• **Task item**
Write the listing out once more, identical to the original but without pictures.
□ □ □
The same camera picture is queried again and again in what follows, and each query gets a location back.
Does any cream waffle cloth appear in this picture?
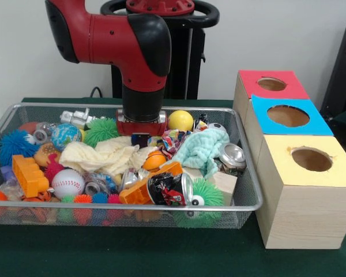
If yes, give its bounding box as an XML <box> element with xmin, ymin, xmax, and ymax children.
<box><xmin>59</xmin><ymin>135</ymin><xmax>158</xmax><ymax>177</ymax></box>

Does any black upright panel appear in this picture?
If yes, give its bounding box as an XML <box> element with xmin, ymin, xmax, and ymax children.
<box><xmin>319</xmin><ymin>18</ymin><xmax>346</xmax><ymax>122</ymax></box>

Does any wooden box with three holes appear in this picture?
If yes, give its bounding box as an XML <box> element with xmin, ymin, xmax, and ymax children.
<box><xmin>232</xmin><ymin>70</ymin><xmax>346</xmax><ymax>250</ymax></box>

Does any crushed silver can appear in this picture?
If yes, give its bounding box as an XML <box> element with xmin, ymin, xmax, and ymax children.
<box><xmin>217</xmin><ymin>143</ymin><xmax>247</xmax><ymax>175</ymax></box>

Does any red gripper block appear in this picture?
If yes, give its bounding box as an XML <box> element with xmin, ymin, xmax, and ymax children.
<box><xmin>116</xmin><ymin>118</ymin><xmax>167</xmax><ymax>147</ymax></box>

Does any blue globe ball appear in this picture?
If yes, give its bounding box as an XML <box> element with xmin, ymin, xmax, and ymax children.
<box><xmin>51</xmin><ymin>123</ymin><xmax>82</xmax><ymax>152</ymax></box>

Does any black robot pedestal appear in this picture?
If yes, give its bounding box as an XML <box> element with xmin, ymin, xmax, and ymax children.
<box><xmin>100</xmin><ymin>0</ymin><xmax>220</xmax><ymax>100</ymax></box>

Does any green fuzzy ball with eyes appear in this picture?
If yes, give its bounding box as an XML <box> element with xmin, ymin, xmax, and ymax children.
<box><xmin>190</xmin><ymin>178</ymin><xmax>225</xmax><ymax>207</ymax></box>

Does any shallow mesh bin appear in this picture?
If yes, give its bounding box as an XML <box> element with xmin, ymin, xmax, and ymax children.
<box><xmin>0</xmin><ymin>102</ymin><xmax>264</xmax><ymax>230</ymax></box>

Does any mint green waffle cloth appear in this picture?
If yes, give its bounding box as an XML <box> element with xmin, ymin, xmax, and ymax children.
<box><xmin>172</xmin><ymin>128</ymin><xmax>231</xmax><ymax>179</ymax></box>

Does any crushed black red can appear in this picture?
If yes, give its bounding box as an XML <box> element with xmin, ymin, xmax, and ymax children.
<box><xmin>146</xmin><ymin>172</ymin><xmax>194</xmax><ymax>207</ymax></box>

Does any orange toy brick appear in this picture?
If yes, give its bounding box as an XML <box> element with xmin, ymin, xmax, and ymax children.
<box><xmin>119</xmin><ymin>162</ymin><xmax>184</xmax><ymax>205</ymax></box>
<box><xmin>12</xmin><ymin>155</ymin><xmax>50</xmax><ymax>199</ymax></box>

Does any yellow ball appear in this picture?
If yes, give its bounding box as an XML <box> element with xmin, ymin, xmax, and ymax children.
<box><xmin>167</xmin><ymin>110</ymin><xmax>194</xmax><ymax>132</ymax></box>

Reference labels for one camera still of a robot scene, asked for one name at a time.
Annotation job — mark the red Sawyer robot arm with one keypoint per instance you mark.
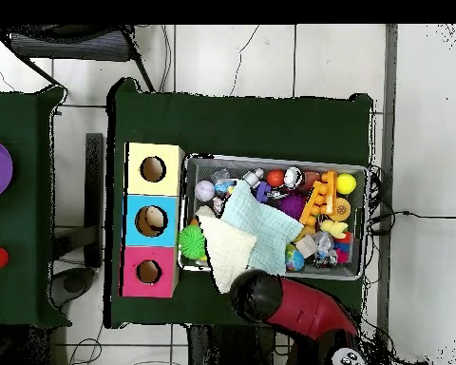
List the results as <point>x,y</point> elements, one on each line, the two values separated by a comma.
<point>307,308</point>

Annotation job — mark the green spiky rubber ball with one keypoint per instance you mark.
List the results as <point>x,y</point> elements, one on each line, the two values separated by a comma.
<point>192,241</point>

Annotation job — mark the pale yellow waffle cloth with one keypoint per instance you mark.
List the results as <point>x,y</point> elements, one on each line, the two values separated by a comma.
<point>228,247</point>

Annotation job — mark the purple spiky ball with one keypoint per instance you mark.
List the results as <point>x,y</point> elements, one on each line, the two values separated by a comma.
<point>292,205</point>

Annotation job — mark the shallow mesh bin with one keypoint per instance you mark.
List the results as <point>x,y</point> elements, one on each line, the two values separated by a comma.
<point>201,167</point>

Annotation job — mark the red ball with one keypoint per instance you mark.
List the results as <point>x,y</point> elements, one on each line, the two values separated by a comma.
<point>276,178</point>

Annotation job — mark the black post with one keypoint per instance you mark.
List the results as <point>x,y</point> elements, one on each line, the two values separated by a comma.
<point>95,182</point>

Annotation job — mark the white baseball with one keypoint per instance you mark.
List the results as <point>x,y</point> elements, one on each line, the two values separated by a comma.
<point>204,190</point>

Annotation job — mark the mint green waffle cloth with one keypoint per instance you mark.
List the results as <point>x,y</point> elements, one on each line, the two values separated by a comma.
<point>266,228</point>

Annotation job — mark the grey rounded base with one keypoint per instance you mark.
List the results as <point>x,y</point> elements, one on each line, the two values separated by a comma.
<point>74,283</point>

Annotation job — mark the black chair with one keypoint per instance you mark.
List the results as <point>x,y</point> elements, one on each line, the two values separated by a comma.
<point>72,45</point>

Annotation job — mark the yellow ball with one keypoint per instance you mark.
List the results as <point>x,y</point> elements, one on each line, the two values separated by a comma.
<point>345,183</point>

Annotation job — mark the orange plastic block toy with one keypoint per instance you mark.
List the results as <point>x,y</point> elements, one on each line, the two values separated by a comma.
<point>319,197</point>

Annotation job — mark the wooden box with three holes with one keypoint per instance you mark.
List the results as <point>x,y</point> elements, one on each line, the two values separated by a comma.
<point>136,182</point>

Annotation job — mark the dark green table cloth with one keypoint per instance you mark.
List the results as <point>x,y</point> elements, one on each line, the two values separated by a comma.
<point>250,125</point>
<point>19,228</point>

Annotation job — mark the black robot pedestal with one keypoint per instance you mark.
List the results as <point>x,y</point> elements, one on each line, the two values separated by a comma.
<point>220,346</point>

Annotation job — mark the globe print ball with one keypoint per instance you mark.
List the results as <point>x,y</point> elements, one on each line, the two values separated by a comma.
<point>294,260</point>

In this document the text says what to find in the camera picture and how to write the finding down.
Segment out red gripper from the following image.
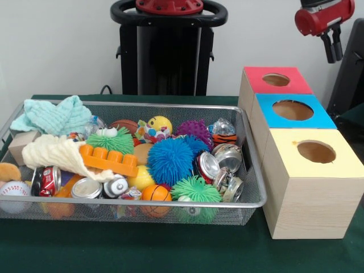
□ □ □
• **Solved problem**
The same camera picture is queried again and again in what follows, and each query gets a location back.
Does any cream waffle cloth appear in this picture?
If yes, give its bounding box as an XML <box> element with xmin, ymin, xmax, and ymax children.
<box><xmin>59</xmin><ymin>135</ymin><xmax>158</xmax><ymax>177</ymax></box>

Does any black upright panel appear in this picture?
If yes, give its bounding box as an XML <box> element with xmin, ymin, xmax, and ymax children.
<box><xmin>319</xmin><ymin>18</ymin><xmax>346</xmax><ymax>122</ymax></box>

Does any wooden box with three holes appear in this picture?
If yes, give its bounding box as an XML <box> element with xmin, ymin, xmax, and ymax children.
<box><xmin>232</xmin><ymin>70</ymin><xmax>346</xmax><ymax>250</ymax></box>

Does any crushed silver can appear in this picture?
If yes, give its bounding box as an XML <box> element with xmin, ymin, xmax, and ymax children.
<box><xmin>217</xmin><ymin>143</ymin><xmax>247</xmax><ymax>175</ymax></box>

Does any red gripper block appear in this picture?
If yes, give its bounding box as an XML <box> element with xmin, ymin, xmax, and ymax children.
<box><xmin>116</xmin><ymin>118</ymin><xmax>167</xmax><ymax>147</ymax></box>

Does any blue globe ball appear in this picture?
If yes, give its bounding box as an XML <box> element with xmin, ymin, xmax, and ymax children.
<box><xmin>51</xmin><ymin>123</ymin><xmax>82</xmax><ymax>152</ymax></box>

Does any black robot pedestal appear in this picture?
If yes, give its bounding box as an XML <box> element with xmin, ymin, xmax, and ymax children.
<box><xmin>100</xmin><ymin>0</ymin><xmax>220</xmax><ymax>100</ymax></box>

Does any green fuzzy ball with eyes appear in this picture?
If yes, give its bounding box as an XML <box> element with xmin, ymin, xmax, and ymax children.
<box><xmin>190</xmin><ymin>178</ymin><xmax>225</xmax><ymax>207</ymax></box>

Does any shallow mesh bin appear in this picture?
If yes, give its bounding box as an XML <box> element with xmin, ymin, xmax, and ymax children.
<box><xmin>0</xmin><ymin>102</ymin><xmax>264</xmax><ymax>230</ymax></box>

Does any mint green waffle cloth appear in this picture?
If yes, give its bounding box as an XML <box> element with xmin, ymin, xmax, and ymax children.
<box><xmin>172</xmin><ymin>128</ymin><xmax>231</xmax><ymax>179</ymax></box>

Does any crushed black red can appear in this picture?
If yes, give its bounding box as an XML <box> element with xmin, ymin, xmax, and ymax children.
<box><xmin>146</xmin><ymin>172</ymin><xmax>194</xmax><ymax>207</ymax></box>

Does any orange toy brick appear in this picture?
If yes, give its bounding box as an XML <box> element with xmin, ymin, xmax, and ymax children.
<box><xmin>119</xmin><ymin>162</ymin><xmax>184</xmax><ymax>205</ymax></box>
<box><xmin>12</xmin><ymin>155</ymin><xmax>50</xmax><ymax>199</ymax></box>

Does any yellow ball appear in this picture?
If yes, give its bounding box as an XML <box> element with xmin, ymin, xmax, and ymax children.
<box><xmin>167</xmin><ymin>110</ymin><xmax>194</xmax><ymax>132</ymax></box>

Reference labels for one camera still of a robot scene, asked for one name at a time.
Annotation job — mark the red Sawyer robot arm with one keypoint per instance you mark.
List the results as <point>x,y</point> elements, one on each line, the two values separated by a comma.
<point>307,308</point>

Annotation job — mark the green spiky rubber ball with one keypoint per instance you mark.
List the results as <point>x,y</point> elements, one on each line, the two values separated by a comma.
<point>192,241</point>

Annotation job — mark the pale yellow waffle cloth with one keypoint per instance you mark.
List the results as <point>x,y</point> elements, one on each line, the two values separated by a comma.
<point>228,247</point>

Annotation job — mark the purple spiky ball with one keypoint per instance you mark.
List the results as <point>x,y</point> elements, one on each line, the two values separated by a comma.
<point>292,205</point>

Annotation job — mark the shallow mesh bin with one keypoint per instance you mark.
List the results as <point>x,y</point> elements, one on each line, the two values separated by a comma.
<point>201,167</point>

Annotation job — mark the red ball with one keypoint per instance you mark.
List the results as <point>x,y</point> elements, one on each line, the two values separated by a comma.
<point>276,178</point>

Annotation job — mark the black post with one keypoint per instance you mark.
List the results as <point>x,y</point> elements, one on each line, the two values separated by a comma.
<point>95,182</point>

Annotation job — mark the white baseball with one keypoint per instance you mark.
List the results as <point>x,y</point> elements, one on each line, the two values separated by a comma.
<point>204,190</point>

Annotation job — mark the mint green waffle cloth with one keypoint per instance you mark.
List the results as <point>x,y</point> elements, one on each line, the two values separated by a comma.
<point>266,228</point>

Annotation job — mark the grey rounded base with one keypoint per instance you mark.
List the results as <point>x,y</point> elements, one on each line, the two values separated by a comma.
<point>74,283</point>

Annotation job — mark the black chair with one keypoint per instance you mark.
List the results as <point>x,y</point> elements, one on each line, the two values separated by a comma.
<point>72,45</point>

Annotation job — mark the yellow ball with one keypoint per instance you mark.
List the results as <point>x,y</point> elements, one on each line, the two values separated by a comma.
<point>345,183</point>

Annotation job — mark the orange plastic block toy with one keypoint per instance you mark.
List the results as <point>x,y</point> elements, one on each line, the two values separated by a comma.
<point>319,197</point>

Annotation job — mark the wooden box with three holes with one keypoint per instance you mark.
List the results as <point>x,y</point> elements, one on each line, the two values separated by a comma.
<point>136,182</point>

Annotation job — mark the dark green table cloth with one keypoint per instance you mark.
List the results as <point>x,y</point> elements, one on each line, the two values separated by a comma.
<point>250,125</point>
<point>19,228</point>

Annotation job — mark the black robot pedestal with one keypoint per instance you mark.
List the results as <point>x,y</point> elements, one on each line, the two values separated by a comma.
<point>220,346</point>

Annotation job — mark the globe print ball with one keypoint per instance you mark.
List the results as <point>x,y</point> elements, one on each line, the two values separated by a comma.
<point>294,260</point>

In this document the text says what to find in the camera picture and how to write the finding down.
Segment out red gripper from the following image.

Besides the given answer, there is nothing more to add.